- **What is needed**
Only the first line of the listing and the lines after it, up to and including the one containing "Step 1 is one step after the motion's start", should be retyped exactly.

________

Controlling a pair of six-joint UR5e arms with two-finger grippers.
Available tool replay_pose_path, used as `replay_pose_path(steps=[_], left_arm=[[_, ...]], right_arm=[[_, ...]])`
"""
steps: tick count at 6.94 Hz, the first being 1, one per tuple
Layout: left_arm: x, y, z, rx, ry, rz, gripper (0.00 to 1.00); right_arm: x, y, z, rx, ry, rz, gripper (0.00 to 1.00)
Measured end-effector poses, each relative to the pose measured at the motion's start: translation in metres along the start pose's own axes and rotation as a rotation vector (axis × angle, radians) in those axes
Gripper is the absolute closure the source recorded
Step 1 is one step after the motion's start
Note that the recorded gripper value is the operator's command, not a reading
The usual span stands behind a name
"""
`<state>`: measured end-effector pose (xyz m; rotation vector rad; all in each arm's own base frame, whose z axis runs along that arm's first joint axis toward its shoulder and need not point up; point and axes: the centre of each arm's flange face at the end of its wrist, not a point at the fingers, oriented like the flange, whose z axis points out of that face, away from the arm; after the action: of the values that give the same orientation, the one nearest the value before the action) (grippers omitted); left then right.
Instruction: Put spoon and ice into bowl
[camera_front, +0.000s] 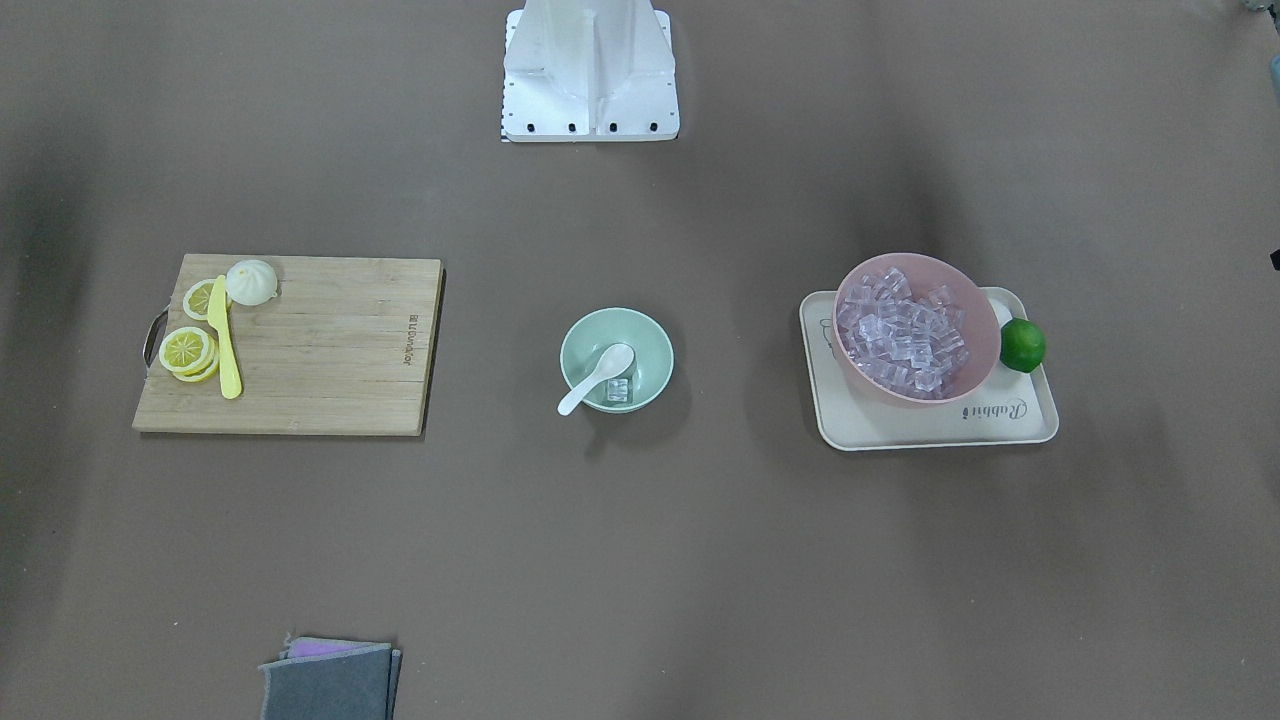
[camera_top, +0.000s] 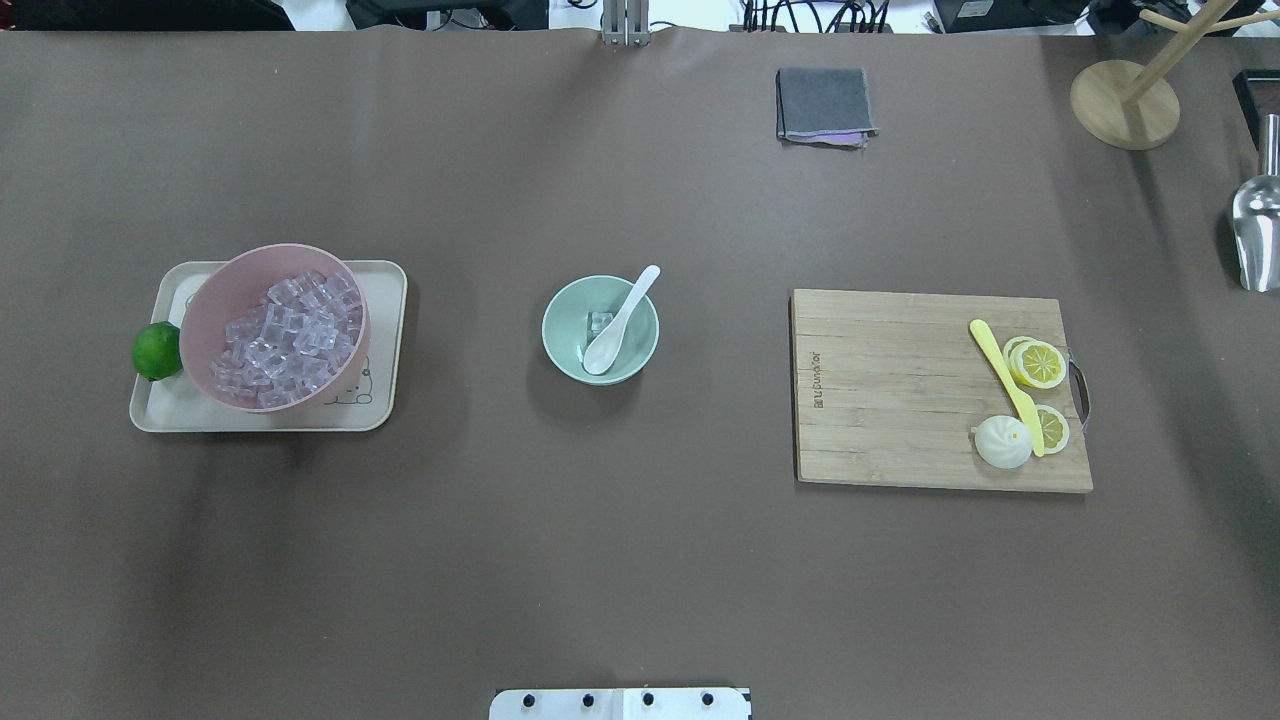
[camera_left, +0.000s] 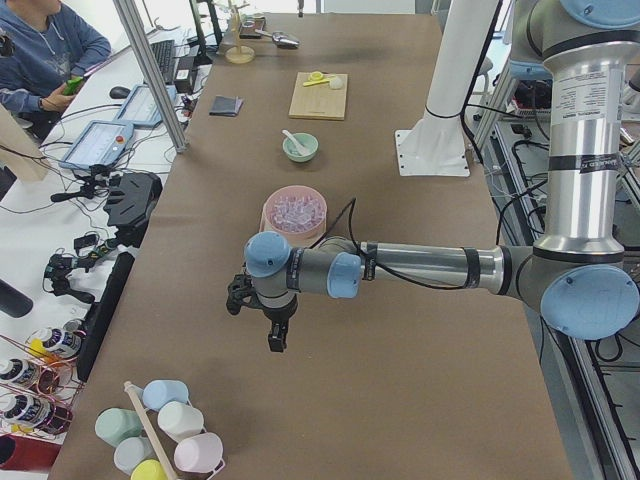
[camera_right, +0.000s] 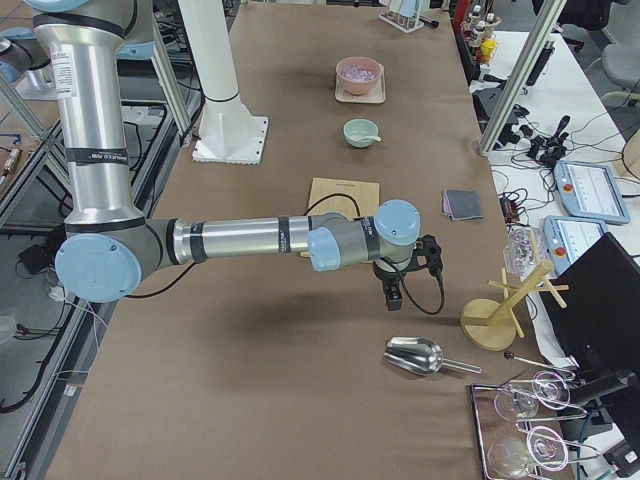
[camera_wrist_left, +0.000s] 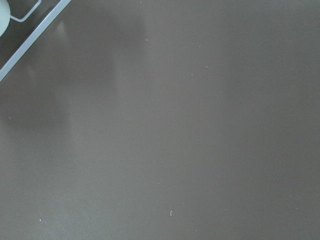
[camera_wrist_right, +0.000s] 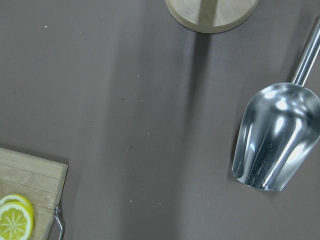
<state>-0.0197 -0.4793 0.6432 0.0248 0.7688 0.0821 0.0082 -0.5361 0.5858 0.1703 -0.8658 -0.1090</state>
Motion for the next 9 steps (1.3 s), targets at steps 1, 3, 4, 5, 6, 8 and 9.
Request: replay_pose_path(steps=[1, 3, 4, 5, 6, 8, 9], left_arm=[[-0.001, -0.001, 0.000, 0.001, 0.003, -0.003, 0.02], [0.001, -0.002, -0.004, 0.008, 0.004, 0.000, 0.02], [0.002, -0.003, -0.006, 0.013, 0.004, 0.002, 0.02], [0.004, -0.004, -0.009, 0.018, 0.004, 0.006, 0.02], [0.006, -0.005, -0.012, 0.024, 0.004, 0.011, 0.02], [0.007, -0.003, -0.013, 0.027, 0.003, 0.012, 0.02], [0.006, -0.003, -0.012, 0.025, 0.003, 0.011, 0.02]], right_arm=[[0.000, 0.000, 0.000, 0.000, -0.001, 0.000, 0.00], [0.000, 0.002, 0.001, -0.001, -0.007, 0.002, 0.00], [0.001, 0.002, 0.001, -0.002, -0.008, 0.002, 0.00], [0.001, 0.003, 0.001, -0.002, -0.008, 0.003, 0.00], [0.001, 0.003, 0.001, -0.002, -0.007, 0.003, 0.00], [0.002, 0.003, 0.002, -0.003, -0.006, 0.005, 0.00], [0.001, 0.003, 0.001, -0.002, -0.006, 0.005, 0.00]])
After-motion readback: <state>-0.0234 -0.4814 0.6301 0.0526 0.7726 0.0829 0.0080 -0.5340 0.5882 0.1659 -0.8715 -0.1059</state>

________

- **Exercise solution**
Controlling a pair of six-joint UR5e arms with two-finger grippers.
Available tool replay_pose_path, used as `replay_pose_path(steps=[_], left_arm=[[_, ...]], right_arm=[[_, ...]])`
"""
steps: tick count at 6.94 Hz, the first being 1, one per tuple
Layout: left_arm: x, y, z, rx, ry, rz, gripper (0.00 to 1.00); right_arm: x, y, z, rx, ry, rz, gripper (0.00 to 1.00)
Measured end-effector poses, each relative to the pose measured at the motion's start: translation in metres along the start pose's own axes and rotation as a rotation vector (axis × angle, radians) in those axes
Gripper is the absolute closure the source recorded
Step 1 is one step after the motion's start

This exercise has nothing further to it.